Le nuove generazioni, che nascono e crescono nell’Antropocene (cioè l’era geologica attuale in cui l’ambiente terrestre è ormai fortemente condizionato dagli effetti dell’azione umana), si sentono pienamente coinvolte da ciò che, di fatto, riguarderà il loro futuro. Ma all’atto pratico, la domanda che ci si pone è: l’uomo è davvero pronto a un’inversione di rotta per migliorarlo, questo futuro?

Fortune Italia lo ha chiesto a Danilo Porro, coordinatore NBFC – National Biodiversity Future Centre, direttore Cnr, presente in questi giorni alla quarta edizione del Gecko Fest, “il Festival dedicato ai cambiamenti del nostro tempo, alla tenacia dell’uomo, alla sua capacità di adattarsi per creare futuro”.

‘Siamo energia!’ è il nome del convegno di apertura. Un’esclamazione emblematica, che ben inquadra gli obiettivi dell’umanità nei prossimi decenni.

In un’era complessa come quella che stiamo attraversando caratterizzata da grandi urgenze e contraddizioni, c’è infatti bisogno di identificare dei nuovi punti cardinali per la nostra vita sulla Terra. Dove puntare lo sguardo e in che direzione incamminarsi?
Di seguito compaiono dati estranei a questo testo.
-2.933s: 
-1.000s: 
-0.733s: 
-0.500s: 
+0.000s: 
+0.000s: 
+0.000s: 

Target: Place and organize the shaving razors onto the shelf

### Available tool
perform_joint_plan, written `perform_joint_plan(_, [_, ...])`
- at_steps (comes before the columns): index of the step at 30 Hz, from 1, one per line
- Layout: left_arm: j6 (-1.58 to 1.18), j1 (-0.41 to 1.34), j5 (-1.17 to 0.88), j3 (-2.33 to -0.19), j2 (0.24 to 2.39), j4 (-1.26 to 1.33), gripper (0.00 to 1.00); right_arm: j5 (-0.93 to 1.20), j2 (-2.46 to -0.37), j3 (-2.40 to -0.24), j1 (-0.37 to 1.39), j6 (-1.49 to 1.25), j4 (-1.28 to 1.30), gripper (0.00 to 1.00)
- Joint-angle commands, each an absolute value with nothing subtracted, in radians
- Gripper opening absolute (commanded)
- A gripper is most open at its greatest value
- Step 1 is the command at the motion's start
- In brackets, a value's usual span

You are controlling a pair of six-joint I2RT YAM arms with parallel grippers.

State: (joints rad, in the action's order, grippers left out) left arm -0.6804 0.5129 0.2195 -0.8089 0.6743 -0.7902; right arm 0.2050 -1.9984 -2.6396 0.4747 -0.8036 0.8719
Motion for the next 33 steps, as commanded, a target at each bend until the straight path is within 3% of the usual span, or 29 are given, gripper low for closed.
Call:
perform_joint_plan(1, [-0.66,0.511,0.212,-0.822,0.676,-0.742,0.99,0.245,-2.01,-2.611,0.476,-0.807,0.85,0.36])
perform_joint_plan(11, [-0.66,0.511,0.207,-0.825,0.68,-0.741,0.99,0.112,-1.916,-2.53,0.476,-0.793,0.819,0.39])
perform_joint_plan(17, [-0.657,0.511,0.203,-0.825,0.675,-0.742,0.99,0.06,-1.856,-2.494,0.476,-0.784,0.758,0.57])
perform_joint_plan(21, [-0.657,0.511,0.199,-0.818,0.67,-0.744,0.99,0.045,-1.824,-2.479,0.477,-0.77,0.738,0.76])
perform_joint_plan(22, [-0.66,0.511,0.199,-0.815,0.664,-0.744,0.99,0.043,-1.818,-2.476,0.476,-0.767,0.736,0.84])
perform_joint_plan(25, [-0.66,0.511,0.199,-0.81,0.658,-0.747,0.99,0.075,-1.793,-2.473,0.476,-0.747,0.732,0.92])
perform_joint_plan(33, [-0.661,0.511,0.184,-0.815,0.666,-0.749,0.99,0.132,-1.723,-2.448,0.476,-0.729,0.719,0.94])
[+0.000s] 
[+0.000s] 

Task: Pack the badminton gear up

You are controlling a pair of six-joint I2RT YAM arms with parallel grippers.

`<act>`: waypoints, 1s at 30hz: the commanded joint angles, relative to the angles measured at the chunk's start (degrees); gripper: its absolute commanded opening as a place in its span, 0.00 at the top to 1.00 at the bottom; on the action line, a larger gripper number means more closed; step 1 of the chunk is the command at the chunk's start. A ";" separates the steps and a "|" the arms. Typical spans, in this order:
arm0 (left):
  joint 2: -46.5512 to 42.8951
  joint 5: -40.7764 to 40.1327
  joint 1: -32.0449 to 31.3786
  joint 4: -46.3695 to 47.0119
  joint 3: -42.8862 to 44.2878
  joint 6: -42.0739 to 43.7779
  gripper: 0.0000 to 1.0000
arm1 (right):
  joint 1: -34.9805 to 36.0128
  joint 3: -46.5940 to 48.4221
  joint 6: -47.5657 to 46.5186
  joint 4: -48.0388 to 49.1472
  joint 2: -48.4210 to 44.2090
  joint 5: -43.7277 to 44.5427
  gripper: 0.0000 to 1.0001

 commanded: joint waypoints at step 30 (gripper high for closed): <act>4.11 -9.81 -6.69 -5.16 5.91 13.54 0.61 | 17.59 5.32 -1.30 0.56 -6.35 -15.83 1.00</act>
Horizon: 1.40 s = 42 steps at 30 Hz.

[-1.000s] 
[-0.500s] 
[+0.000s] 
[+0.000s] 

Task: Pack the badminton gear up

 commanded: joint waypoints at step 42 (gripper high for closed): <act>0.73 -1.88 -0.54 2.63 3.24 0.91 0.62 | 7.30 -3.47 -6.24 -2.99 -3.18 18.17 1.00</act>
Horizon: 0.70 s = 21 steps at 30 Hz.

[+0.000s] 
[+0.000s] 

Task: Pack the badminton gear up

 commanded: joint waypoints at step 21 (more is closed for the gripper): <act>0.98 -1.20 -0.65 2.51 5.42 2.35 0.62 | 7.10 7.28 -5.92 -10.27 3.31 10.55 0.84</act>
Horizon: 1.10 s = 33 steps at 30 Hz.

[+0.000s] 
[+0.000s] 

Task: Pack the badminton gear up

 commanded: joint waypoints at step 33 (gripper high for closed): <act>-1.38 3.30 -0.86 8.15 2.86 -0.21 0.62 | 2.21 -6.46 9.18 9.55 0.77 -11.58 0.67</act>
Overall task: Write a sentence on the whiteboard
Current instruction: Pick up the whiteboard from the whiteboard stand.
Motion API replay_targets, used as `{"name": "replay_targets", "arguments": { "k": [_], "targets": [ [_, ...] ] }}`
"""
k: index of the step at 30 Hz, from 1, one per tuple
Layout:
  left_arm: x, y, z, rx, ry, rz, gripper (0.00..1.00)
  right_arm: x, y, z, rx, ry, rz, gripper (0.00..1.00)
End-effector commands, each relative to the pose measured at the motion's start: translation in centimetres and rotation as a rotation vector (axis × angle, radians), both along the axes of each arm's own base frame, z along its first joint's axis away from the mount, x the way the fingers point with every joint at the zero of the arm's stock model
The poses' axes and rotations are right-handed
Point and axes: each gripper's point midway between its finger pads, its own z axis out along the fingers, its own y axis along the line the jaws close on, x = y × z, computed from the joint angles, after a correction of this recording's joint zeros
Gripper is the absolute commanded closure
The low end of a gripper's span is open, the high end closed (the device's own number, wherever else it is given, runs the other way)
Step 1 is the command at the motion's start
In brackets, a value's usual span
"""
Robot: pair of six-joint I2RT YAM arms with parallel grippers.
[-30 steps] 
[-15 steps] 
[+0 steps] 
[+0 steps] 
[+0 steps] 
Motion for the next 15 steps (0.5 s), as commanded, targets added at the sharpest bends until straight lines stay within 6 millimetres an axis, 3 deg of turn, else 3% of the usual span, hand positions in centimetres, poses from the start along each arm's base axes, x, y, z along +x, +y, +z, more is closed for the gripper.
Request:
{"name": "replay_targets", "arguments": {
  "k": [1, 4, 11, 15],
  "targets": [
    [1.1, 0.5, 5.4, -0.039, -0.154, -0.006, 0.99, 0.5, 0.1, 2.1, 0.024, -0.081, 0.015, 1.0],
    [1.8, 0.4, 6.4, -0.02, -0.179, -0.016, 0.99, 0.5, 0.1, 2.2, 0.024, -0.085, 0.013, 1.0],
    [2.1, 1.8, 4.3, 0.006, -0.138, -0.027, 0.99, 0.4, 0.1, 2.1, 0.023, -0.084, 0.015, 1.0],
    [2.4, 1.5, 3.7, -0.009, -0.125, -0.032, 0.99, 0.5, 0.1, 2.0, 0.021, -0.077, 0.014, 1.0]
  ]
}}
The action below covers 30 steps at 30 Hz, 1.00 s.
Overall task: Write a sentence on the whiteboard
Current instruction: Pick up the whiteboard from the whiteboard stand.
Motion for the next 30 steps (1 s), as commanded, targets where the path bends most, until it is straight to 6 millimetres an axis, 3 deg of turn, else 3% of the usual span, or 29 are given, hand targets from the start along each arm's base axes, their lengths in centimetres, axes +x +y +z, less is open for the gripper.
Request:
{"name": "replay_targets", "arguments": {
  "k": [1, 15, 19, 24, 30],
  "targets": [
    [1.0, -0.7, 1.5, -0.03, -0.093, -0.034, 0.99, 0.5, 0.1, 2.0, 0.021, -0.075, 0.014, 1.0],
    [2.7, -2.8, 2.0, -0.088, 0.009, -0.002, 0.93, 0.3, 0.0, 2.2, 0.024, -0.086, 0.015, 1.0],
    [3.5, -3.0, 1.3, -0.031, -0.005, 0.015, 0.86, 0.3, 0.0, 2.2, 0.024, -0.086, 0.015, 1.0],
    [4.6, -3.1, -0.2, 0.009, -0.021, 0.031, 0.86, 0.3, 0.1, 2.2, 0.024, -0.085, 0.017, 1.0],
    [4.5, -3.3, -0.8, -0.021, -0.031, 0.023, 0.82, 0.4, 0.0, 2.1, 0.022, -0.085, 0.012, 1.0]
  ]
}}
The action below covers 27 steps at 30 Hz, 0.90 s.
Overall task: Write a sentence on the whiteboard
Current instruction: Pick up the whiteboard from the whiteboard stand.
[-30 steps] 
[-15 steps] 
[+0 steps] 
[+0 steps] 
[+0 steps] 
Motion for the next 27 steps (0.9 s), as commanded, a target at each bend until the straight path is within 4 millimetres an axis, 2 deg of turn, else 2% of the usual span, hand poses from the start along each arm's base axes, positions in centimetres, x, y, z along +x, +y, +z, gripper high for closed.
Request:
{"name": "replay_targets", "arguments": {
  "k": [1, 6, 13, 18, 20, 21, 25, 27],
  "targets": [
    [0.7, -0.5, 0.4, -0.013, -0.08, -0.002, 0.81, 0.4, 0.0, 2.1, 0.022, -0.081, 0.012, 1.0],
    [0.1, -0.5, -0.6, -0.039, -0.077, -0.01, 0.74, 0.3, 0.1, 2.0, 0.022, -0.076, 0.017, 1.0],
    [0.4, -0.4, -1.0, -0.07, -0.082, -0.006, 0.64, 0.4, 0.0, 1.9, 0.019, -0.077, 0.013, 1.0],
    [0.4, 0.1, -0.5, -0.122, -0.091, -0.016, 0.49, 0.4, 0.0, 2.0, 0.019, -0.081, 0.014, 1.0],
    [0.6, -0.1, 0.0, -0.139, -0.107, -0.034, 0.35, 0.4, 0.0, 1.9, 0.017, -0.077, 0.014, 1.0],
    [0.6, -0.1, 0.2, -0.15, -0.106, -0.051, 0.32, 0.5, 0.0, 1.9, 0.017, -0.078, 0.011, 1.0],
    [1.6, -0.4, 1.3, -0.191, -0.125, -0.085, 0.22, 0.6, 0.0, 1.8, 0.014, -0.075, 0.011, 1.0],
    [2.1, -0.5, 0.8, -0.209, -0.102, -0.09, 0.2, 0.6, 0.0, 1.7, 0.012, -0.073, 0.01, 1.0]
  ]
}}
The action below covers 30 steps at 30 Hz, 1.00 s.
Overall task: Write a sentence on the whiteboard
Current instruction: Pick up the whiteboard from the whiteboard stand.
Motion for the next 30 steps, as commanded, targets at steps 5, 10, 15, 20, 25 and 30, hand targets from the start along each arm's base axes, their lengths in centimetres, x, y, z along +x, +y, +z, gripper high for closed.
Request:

Bisogna ‘avere energia’. Il futuro è uno, le direzioni da prendere per andargli incontro possono essere tante. Sta a noi scegliere. Molti trascurano quanto il grosso problema attuale dell’energia sia legato a quello della perdita della biodiversità”, ha spiegato Porro.

Oggi la biodiversità sta scomparendo a un ritmo allarmante a causa di molteplici fattori: i cambiamenti climatici, l’erosione del suolo, la desertificazione e l’agricoltura intensiva. E tanti ignorano come questo impatti non soltanto a livello ambientale, ma anche economico e sociale.

Porro ha tentato di tracciare un quadro per far comprendere come questo sia possibile, ed è partito da un dato tecnico (e storico) per riallacciarsi alla questione economica.

Più di duecentocinquanta anni fa, prima della rivoluzione industriale, “tutto veniva fatto partendo dall’energia solare o veniva riutilizzato continuamente. Eavamo 750 milioni di persone, oggi siamo 8 miliardi e tra poco arriveremo a 10 miliardi. Le prospettive di vita sono aumentate e negli ultimi cinquant’anni un miliardo di persone è uscito dalla condizione di povertà. Tutto ciò ha apportato sicuramente una serie di vantaggi, ma il duro prezzo da pagare è stato appunto la perdita della biodiversità. Noi uomini, rappresentiamo lo 0,01% di vita sulla Terra e abbiamo già distrutto l’83% delle specie. Tutto questo sembra incredibile: ma è una questione anche economica”, sottolinea.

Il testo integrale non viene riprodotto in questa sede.